Сулла предшествовал мне в этой высшей власти;
Великий Цезарь, мой отец, тоже ею наслаждался;
Такими разными глазами оба смотрели на нее,
что один отказался от нее, а другой сохранил.
Но один жестокий варвар умер любим, спокоен,
Как добрый гражданин в лоне своего города;
Другой, добродушный, посреди сената
увидел конец своих дней от руки убийцы.
Таким же образом в «Сертории» Сулла — отсутствующий персонале, «который является душой этой трагедии». Корнель, впрочем, дает объяснение по поводу такого анахронизма, написав: «…его жизнь такой орнамент для моего произведения, чтобы оправдать оружие Сертория, который я не могу отказать себе воскресить». И в добавление, напыщенно: «Когда это было бы ошибкой, я бы ее себе простил».
Сулла также присутствует на протяжении всего XVIII века, где он наполнен особым политическим значением. У Вольтера, в частности, который в «Обзоре века Людовика XV» рассуждает о конфискации: «Видно было, что неверно наказывать детей за ошибки их отцов. Это правило, установленное Барро: «Кто забирает тело, забирает имущество»; действующее правило в странах, где обычай основывается на законе. Так, например, заставляли умирать с голоду детей тех, кто добровольно закончил свои дни, так же, как и детей убийц.
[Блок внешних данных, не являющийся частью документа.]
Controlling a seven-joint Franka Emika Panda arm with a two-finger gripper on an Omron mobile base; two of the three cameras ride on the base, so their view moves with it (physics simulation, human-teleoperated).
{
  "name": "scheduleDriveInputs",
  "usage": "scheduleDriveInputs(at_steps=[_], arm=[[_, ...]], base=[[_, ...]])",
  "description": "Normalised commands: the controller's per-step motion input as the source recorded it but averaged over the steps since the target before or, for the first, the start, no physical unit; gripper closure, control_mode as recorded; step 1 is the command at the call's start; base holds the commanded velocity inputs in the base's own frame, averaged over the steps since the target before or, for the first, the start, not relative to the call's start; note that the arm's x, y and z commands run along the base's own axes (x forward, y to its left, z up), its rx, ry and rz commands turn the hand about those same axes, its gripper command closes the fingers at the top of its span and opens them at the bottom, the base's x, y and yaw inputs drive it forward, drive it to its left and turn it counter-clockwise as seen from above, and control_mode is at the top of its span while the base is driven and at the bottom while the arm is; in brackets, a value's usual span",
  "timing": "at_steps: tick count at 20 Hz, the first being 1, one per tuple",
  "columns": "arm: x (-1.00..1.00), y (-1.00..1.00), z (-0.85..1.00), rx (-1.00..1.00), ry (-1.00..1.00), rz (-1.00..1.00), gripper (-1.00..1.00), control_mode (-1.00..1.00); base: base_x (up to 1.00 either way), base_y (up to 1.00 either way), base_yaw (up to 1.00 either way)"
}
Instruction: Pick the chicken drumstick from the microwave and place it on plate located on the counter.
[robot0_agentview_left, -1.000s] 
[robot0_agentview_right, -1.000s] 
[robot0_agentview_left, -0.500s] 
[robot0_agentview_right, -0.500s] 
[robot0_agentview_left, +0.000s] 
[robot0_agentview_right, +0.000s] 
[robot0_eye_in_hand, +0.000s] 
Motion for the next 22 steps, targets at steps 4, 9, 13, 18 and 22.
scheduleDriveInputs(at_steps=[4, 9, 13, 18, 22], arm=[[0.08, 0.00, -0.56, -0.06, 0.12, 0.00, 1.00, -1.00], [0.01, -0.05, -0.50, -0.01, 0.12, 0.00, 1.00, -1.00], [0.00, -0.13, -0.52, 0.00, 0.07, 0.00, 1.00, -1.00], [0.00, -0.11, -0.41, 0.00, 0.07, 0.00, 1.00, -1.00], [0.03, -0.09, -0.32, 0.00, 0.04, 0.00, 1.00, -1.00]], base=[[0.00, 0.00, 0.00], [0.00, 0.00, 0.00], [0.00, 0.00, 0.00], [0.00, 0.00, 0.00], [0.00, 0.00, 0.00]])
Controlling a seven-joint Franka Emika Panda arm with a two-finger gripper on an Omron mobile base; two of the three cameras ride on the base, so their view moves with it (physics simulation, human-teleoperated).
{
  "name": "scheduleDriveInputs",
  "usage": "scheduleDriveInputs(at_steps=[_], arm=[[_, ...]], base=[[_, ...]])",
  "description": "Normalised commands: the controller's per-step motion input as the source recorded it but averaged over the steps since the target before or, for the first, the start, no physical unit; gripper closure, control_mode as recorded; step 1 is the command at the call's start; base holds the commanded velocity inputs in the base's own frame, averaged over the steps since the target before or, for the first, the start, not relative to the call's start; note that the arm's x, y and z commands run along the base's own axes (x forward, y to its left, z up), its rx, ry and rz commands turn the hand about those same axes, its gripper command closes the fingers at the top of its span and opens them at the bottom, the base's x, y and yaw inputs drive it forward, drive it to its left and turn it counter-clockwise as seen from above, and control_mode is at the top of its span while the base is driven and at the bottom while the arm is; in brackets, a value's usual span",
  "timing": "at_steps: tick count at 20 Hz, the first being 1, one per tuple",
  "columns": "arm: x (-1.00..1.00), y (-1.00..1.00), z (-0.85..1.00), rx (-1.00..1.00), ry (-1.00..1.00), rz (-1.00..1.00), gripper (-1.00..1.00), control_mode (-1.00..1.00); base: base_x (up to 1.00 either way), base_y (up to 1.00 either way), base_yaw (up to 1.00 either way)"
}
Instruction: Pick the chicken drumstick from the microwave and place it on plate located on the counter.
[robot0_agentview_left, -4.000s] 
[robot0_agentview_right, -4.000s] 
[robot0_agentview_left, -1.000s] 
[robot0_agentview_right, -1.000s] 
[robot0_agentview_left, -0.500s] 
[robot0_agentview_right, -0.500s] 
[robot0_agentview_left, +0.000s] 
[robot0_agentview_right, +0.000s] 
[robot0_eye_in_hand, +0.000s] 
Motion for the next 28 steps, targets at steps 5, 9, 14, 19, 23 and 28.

Таким образом наказывается вся семья во всех случаях за ошибку только одного человека. Эта юриспруденция, заключающаяся в лишении пищи сирот и передаче человеку имущества другого, была неизвестна во все времена Римской Республики. Сулла ввел ее в своих проскрипциях. Нужно признать, что придуманный Суллой грабеж не был примером для подражания». Менее полемичным, без сомнения, но и менее интересным является «Диалог Суллы и Евкрата», который придумывает Монтескье. Он заставляет Суллу сказать по поводу проскрипции: «Последующие поколения оценят то, что Рим еще не осмелился рассмотреть: они, возможно, найдут, что я недостаточно пролил крови и что не все сторонники Мария были проскрибированы». И в особенности в отношении отречения, этой формулы, которая придает персонажу трагическую величину, прекрасно эксплуатируемую в последующие века: «Я удивил людей, и это много».
В самом деле, констатируют, что в конце XVIII века Сулла становится героем трагедии: некоторым образом его отречение послужило, как это прекрасно показал Сен-Бев, вариантом великодушия Августа. Первой иллюстрацией этого является либретто Джованни ди Гамерра «Луцио Сулла», положенное позднее на музыку Моцартом (1773), Жаном Кристианом Бахом (1776) и Мишелем Мортеллари (1779). Обвиненный в тирании, герой защищается:
Ah no, non son tiranno
Come tu credi. E‘ 1‘anima di Silla
Capace di virtu…
И фактически он отрекается в последней сцене, позволяя Гивнии, дочери Мария, в которую он влюблен, выйти замуж за проскрибированного Цецилио.
Но неизбежно персонаж наполнялся политическим значением: «Сулла» Жуй, написанный на следующий день после смерти Наполеона, не мог не быть интерпретирован как осуждение Империи, «противопоставляя неизлечимому гордецу, испустившему последний вздох на скалах Святой Елены, судьбу Бонапарта, благоразумно и гражданственно отказавшегося бы после консулата» (Эжен Линтилак). С восстановлением Второй Империи личность Суллы приобретает особую значимость в политической полемике, потому что все изгнанные после переворота приобретут славные имена проскрибированных и достаточно оскорбят их палача:
Я останусь вычеркнутым, желая остаться
стоять.
Я соглашусь на жестокое изгнание, пусть не
будет у него конца,
Не стремясь познать и не считая,
Если уступит кто-то, кого считали более
твердым,
И если многие уйдут, кто-то должен будет
остаться.
Если их будет не более чем тысяча, я среди
них.
Даже если их будет только сто, я не боюсь
Суллы;
Если их будет-десять, я буду десятым;
И если останется только один — я буду им.